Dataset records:
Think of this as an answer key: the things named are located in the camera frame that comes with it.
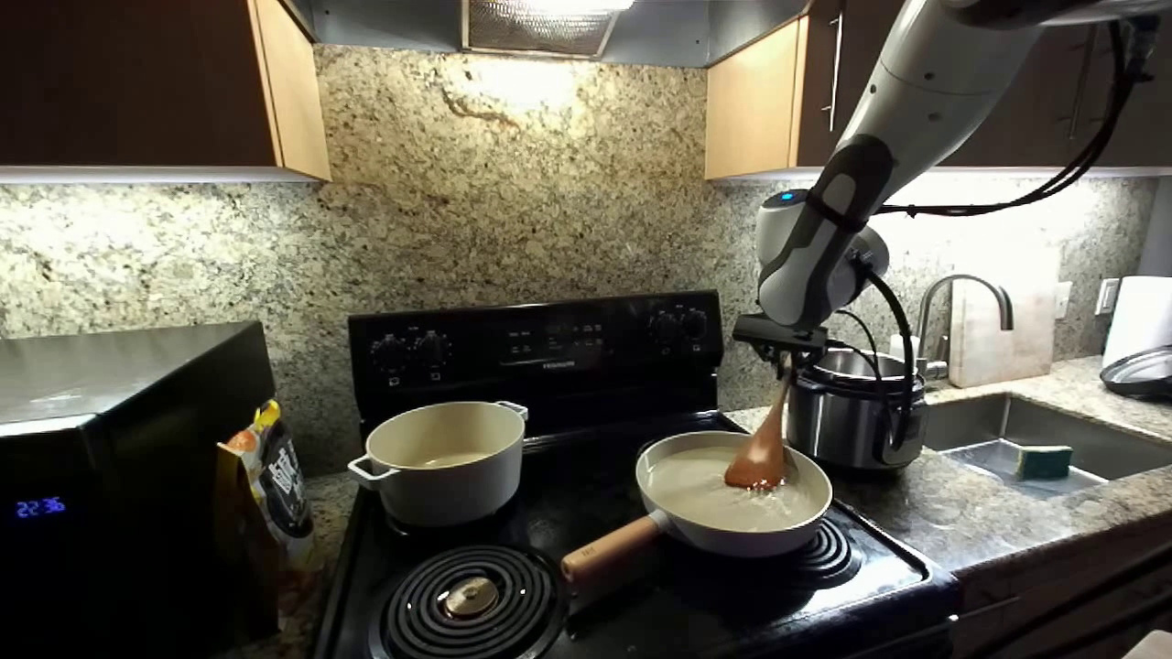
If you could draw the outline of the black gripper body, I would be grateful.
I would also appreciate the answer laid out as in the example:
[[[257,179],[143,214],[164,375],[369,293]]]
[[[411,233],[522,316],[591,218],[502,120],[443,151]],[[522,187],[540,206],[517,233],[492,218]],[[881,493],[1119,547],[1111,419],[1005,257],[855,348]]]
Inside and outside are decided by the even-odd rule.
[[[793,328],[767,316],[739,316],[734,323],[734,337],[774,365],[780,365],[783,359],[813,359],[830,348],[830,337],[826,328]]]

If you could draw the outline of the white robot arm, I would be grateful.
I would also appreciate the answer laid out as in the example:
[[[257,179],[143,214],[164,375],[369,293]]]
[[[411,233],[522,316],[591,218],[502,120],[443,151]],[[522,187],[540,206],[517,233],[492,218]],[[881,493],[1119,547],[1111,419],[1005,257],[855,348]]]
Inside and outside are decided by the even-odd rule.
[[[1105,118],[1020,203],[1032,206],[1078,184],[1150,76],[1145,63],[1169,7],[1172,0],[904,0],[817,179],[758,206],[758,310],[739,316],[734,337],[774,365],[826,353],[826,323],[887,270],[867,218],[894,214],[901,187],[953,159],[990,120],[1047,29],[1105,24],[1113,40]]]

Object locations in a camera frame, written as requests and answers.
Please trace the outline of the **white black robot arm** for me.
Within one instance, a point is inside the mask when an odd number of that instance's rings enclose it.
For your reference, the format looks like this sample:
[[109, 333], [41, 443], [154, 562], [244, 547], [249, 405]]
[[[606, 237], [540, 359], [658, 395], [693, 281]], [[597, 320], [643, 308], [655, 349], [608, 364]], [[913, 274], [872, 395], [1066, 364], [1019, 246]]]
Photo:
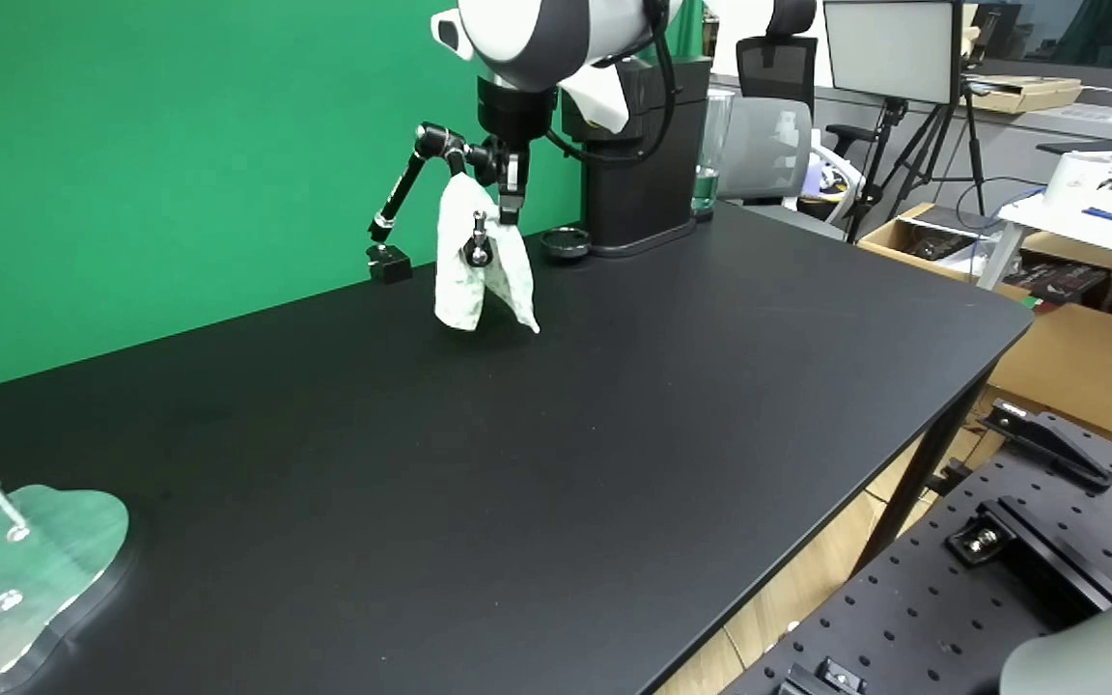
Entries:
[[674, 88], [669, 19], [683, 0], [456, 0], [429, 19], [436, 46], [480, 63], [480, 124], [499, 175], [499, 223], [518, 227], [530, 188], [530, 142], [553, 135], [557, 95], [590, 127], [619, 135], [630, 99], [619, 66], [653, 46]]

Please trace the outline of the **black robot base pedestal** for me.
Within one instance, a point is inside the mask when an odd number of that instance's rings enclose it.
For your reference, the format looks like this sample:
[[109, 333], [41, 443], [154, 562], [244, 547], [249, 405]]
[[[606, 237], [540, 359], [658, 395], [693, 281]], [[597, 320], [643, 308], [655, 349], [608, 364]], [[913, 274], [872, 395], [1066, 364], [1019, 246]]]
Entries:
[[621, 66], [630, 124], [608, 135], [564, 104], [564, 133], [588, 152], [581, 227], [594, 252], [633, 246], [692, 216], [692, 183], [703, 152], [705, 63], [674, 63], [674, 88], [643, 63]]

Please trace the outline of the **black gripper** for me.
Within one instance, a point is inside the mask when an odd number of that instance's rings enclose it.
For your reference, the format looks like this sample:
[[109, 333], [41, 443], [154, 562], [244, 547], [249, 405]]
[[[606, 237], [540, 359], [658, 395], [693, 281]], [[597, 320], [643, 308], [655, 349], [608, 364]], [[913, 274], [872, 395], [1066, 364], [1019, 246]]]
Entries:
[[[549, 135], [557, 91], [521, 91], [499, 81], [480, 81], [480, 127], [486, 142], [505, 153], [499, 185], [499, 220], [518, 223], [530, 176], [530, 142]], [[494, 261], [494, 241], [481, 220], [471, 223], [464, 261], [481, 269]]]

> _Activity_
Scan the records above and tell how many lines include the word "would"; the number is all that should be written.

> _Response to the exercise_
4